To American cyber-libertarians, who had hoped that the Internet would spread their free-speech gospel 
around the world, this is horrifying. Yahoo! is appealing against the French decision, because it sets a 
precedent that would require websites to filter their content to avoid breaking country-specific laws. It 
would also have a chilling effect on free speech, since a page posted online in one country might break 
the laws of another. Enforcing a judgment against the original publisher might not be possible, but EU 
countries have already agreed to enforce each other's laws under the Brussels Convention, and there are 
moves afoot to extend this scheme to other countries too, at least in the areas of civil and commercial
law, under the auspices of the Hague Convention. 
It is true that filtering and geolocation are not watertight, and can be circumvented by skilled users. 
Filters and firewalls can be defeated by dialling out to an overseas Internet access-provider; geolocation 
can be fooled by accessing sites via another computer in another country. E-mail can be encrypted. But 
while dedicated dissidents will be prepared to go to all this trouble, many Internet users are unable to 
change their browsers' home pages, let alone resort to these sorts of measures. So it seems unlikely that 
the libertarian ethos of the Internet will trickle very far down in countries with authoritarian regimes. The 
upshot is that local laws are already being applied on the Internet. Old-style geographical borders are 
proving surprisingly resilient.  
 
Getting real 
In some ways this is a shame, in others not. It is certainly a pity that the Internet has not turned out to 
be quite the force for freedom that it once promised to be. But in many ways, the imposition of local 
rules may be better than the alternatives: no regulation at all, or a single set of rules for the whole world.
A complete lack of regulation gives a free hand to cheats and criminals, and expecting countries with 
different cultural values to agree upon even a set of lowest-common-denominator rules is unrealistic.

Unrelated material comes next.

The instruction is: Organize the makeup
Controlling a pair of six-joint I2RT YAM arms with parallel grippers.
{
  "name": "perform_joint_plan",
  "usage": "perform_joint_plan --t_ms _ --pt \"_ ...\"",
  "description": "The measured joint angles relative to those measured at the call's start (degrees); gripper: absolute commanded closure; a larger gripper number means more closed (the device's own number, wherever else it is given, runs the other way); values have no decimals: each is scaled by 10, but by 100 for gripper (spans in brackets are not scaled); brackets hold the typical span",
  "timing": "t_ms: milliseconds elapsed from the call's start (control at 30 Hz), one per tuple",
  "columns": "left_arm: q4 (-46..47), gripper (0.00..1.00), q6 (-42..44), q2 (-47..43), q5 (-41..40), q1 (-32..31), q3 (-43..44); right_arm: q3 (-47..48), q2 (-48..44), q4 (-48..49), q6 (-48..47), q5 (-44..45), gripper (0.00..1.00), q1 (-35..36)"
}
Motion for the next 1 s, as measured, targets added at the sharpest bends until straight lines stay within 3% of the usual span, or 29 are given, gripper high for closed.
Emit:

In 
some areas, maybe, such as extradition and consumer protection, some countries or groups of countries 
may be able to agree on common rules. But more controversial matters such as free speech, 
pornography and gambling are best regulated locally, even if that means some countries imposing laws 
that cyber-libertarians object to. 
Figuring out whose laws apply will not always be easy, and thrashing all of this out will take years. But it 
will be reassuring for consumers and businesses alike to know that online transactions are governed and 
protected by laws. The likely outcome is that, like shipping and aviation, the Internet will be subject to a 
patchwork of overlapping regulations, with local laws that respect local sensibilities, supplemented by 
higher-level rules governing cross-border transactions and international standards. In that respect, the 
rules governing the Internet will end up like those governing the physical world. That was only to be 
expected. Though it is inspiring to think of the Internet as a placeless datasphere, the Internet is part of 
the real world. Like all frontiers, it was wild for a while, but policemen always show up eventually.